Invoking the designation also ensures an independent investigation, separate from the teams involved in the incident itself, said retired Air Force Lt. Gen. Susan Helms, chair of the safety panel. “We are, I think, just proponents of best practices in security research, and that's clearly one of the top best practices,” Helms said.
Another member of the safety panel, Mark Sirangelo, said NASA should formally report accidents and close calls as soon as possible. “It allows the investigation team to be formed much earlier, making them more effective and getting results to everyone faster,” Sirangelo said.

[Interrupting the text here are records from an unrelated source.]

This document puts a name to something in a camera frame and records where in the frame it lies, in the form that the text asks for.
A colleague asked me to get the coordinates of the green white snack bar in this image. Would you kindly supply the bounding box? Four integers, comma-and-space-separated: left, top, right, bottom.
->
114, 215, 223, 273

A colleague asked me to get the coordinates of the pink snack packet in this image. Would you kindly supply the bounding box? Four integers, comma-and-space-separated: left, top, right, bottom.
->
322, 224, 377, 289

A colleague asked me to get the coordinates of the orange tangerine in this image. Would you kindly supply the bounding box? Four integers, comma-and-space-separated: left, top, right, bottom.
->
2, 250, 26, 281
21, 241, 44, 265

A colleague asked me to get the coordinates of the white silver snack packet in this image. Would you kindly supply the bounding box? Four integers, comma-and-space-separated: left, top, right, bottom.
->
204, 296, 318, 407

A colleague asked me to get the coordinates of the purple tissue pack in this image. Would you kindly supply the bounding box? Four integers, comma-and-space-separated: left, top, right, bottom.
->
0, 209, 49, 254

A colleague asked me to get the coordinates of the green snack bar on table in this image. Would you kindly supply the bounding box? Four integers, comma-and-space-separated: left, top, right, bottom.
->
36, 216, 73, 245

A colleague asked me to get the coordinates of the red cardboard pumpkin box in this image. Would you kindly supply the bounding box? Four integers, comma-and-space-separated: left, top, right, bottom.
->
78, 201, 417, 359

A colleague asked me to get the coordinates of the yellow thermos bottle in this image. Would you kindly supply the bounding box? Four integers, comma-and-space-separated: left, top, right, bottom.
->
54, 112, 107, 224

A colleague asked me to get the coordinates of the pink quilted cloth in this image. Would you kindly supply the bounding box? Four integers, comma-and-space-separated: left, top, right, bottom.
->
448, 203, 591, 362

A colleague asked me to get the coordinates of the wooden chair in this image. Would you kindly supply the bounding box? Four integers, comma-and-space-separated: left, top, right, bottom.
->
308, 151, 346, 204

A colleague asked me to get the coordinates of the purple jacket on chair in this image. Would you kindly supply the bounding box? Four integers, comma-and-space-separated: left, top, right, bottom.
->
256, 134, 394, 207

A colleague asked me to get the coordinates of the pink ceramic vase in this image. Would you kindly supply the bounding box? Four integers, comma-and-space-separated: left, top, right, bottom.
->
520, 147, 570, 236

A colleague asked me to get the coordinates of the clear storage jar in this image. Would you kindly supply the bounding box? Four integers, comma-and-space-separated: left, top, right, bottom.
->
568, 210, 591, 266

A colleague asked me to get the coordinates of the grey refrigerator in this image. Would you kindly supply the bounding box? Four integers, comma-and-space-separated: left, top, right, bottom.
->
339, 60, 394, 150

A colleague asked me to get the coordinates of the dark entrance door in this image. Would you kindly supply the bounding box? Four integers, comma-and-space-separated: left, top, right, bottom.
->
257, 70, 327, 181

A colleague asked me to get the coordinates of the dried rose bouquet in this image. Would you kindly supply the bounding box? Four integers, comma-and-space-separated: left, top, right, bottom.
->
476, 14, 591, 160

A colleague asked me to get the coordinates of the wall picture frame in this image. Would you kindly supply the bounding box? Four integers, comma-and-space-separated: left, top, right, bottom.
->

In the case of last year's Starliner test flight, NASA's decision not to report an accident or close call created confusion within the agency, safety officials said.
A few weeks after last year's Starliner test flight, the manager of NASA's Commercial Crew Program, Steve Stich, told reporters that the agency's plan was “to keep returning [the astronauts] on Starliner and take them home at the right time.” Mark Nappi, Boeing's then Starliner program manager, frequently appeared to downplay the severity of the thruster problems during press conferences during Starliner's nearly three-month mission.
“Specifically, philosophically, there is a significant difference between we will work to prove that the Starliner is safe for crew reentry, versus Starliner's philosophy that reentry is not possible, and the primary path is on an alternate vehicle, such as Dragon or Soyuz, unless and until we learn how to ensure that the orbital failures will not recur upon Starliner entry,” Precourt said.
“The latter would have been the most appropriate direction,” he said. “However, there were many stakeholders who believed the direction was the previous approach. This ambiguity persisted throughout the summer months as engineers and managers followed multiple test protocols across the Starliner propulsion systems, which undoubtedly impacted personnel.”
After months of testing and analysis, NASA officials were unsure whether the thruster problems would repeat during Starliner's flight home. They decided to return the spacecraft to the ground without the astronauts in August 2024, and the capsule landed safely in New Mexico the following month. The next Starliner flight will carry only cargo to the ISS.
The safety panel recommended that NASA revise its criteria and processes to ensure the language is “unambiguous” and require the organization to report an in-flight accident or a highly visible close call for any event involving NASA personnel “that results in an impact on the safety of the crew or spacecraft.”